23 Nisan 2017 Pazar

SENSİZ BİR Y’OKYANUSUN ORTASINDA / Volkan Özaltın


Bavulunun tekerleri Arnavut kaldırımlarıyla sevişirken, lacivert gece saçlarını turuncuya boyuyordu. Tanrı’nın ciğerlerinden çıkan havaya İzmir’de meltem derlerdi. Saçlarını tanrının neyzen nefesi savurduğu bir sabah sen şehri terk ediyordun Tanrı beni dövmüştü ve benim gücüm Tanrı’ya yetmedi. Ağlaya ağlaya Tanrı’yı Tanrının babasına şikayet ettim. Kader ile keder arasında tek harflik bir fark nasıl ve ne kadar fark yaratabilirdi ki? Annesiz bıraktığım bu aşkı emzirebilmek için bileklerimi kestim. Kırmızı şarap döktüm Edgar Allan Poe şiirlerinin üzerine. Yüreğimde Gustav Klimt sarısı… Fonda Fahir Atakoğlu’nun Nazım ile Piraye bestesi…

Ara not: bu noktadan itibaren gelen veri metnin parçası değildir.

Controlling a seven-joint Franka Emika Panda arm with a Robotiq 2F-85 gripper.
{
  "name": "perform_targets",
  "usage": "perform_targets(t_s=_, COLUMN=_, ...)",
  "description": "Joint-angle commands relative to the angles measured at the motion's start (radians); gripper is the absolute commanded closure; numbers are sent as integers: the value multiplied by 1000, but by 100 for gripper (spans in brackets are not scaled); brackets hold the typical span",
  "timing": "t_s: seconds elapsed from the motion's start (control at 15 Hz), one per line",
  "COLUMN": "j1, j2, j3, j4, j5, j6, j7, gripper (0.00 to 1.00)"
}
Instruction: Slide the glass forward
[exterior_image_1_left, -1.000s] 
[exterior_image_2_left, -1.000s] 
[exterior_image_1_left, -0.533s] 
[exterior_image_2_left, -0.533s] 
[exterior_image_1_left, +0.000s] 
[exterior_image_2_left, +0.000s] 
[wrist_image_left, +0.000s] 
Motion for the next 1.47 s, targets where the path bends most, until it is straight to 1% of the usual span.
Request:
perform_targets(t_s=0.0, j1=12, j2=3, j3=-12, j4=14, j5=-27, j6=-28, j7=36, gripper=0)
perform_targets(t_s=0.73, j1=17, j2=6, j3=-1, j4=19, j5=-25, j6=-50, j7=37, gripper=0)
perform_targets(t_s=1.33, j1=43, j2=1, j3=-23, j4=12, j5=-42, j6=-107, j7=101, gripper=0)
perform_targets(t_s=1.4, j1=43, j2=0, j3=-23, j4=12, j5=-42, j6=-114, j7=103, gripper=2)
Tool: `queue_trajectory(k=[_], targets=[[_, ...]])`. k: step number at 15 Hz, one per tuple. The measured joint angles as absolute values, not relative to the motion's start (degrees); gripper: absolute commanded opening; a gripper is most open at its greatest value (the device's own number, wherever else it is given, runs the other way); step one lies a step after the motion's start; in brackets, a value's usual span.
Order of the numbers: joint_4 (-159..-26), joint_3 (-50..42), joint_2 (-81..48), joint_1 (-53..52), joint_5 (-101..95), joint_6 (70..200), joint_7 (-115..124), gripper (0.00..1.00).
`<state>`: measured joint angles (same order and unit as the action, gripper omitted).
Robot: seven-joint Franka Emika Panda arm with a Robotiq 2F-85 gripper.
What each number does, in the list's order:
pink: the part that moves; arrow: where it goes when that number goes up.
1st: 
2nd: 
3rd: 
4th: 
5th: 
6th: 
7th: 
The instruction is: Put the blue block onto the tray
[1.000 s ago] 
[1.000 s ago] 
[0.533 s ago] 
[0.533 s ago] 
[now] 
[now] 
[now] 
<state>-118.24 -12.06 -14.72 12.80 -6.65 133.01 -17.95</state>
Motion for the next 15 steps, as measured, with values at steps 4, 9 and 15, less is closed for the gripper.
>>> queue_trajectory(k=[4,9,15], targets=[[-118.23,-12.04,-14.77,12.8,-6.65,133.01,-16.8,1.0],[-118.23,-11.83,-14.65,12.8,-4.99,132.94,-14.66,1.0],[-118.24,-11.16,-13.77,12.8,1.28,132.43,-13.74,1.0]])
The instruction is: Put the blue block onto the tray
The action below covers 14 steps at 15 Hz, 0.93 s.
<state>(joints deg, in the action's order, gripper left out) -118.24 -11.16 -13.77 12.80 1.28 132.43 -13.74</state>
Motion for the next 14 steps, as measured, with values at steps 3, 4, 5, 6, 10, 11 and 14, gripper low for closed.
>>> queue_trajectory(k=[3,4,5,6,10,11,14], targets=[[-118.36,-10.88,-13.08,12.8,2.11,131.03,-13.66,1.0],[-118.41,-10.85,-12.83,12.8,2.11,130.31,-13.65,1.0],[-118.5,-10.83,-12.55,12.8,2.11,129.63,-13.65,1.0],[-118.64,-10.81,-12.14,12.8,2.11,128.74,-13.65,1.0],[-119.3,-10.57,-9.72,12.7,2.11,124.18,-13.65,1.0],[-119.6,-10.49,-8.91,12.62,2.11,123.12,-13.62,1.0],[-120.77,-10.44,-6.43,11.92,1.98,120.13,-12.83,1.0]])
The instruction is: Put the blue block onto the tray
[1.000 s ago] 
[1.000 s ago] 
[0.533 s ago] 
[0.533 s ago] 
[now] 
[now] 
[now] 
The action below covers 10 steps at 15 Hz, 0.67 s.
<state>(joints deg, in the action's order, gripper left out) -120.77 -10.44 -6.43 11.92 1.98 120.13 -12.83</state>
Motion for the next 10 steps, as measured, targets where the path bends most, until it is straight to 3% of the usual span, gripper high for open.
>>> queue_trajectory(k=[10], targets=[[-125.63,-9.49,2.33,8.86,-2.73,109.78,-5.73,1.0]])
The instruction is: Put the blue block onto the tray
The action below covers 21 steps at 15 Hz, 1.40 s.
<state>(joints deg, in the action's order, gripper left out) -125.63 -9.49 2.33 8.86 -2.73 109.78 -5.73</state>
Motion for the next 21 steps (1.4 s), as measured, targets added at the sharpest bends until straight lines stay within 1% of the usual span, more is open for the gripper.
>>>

Rimellerine akrep sürmüştün ve ben ilelebet hapsoldum Kız kulesinin orta yerinde. Sabahtı… Nefes borusuna cisim kaçmış gibi morarmıştı İstanbul… İstanbul mor, Galata Kulesi mor, Çırağan Turuncu’ya bulanmış sensiz ıssız bir y’okyanusun ortasındayım. Pusulasız, haritasız bir Piri Reis gibi… Mürettebatsız…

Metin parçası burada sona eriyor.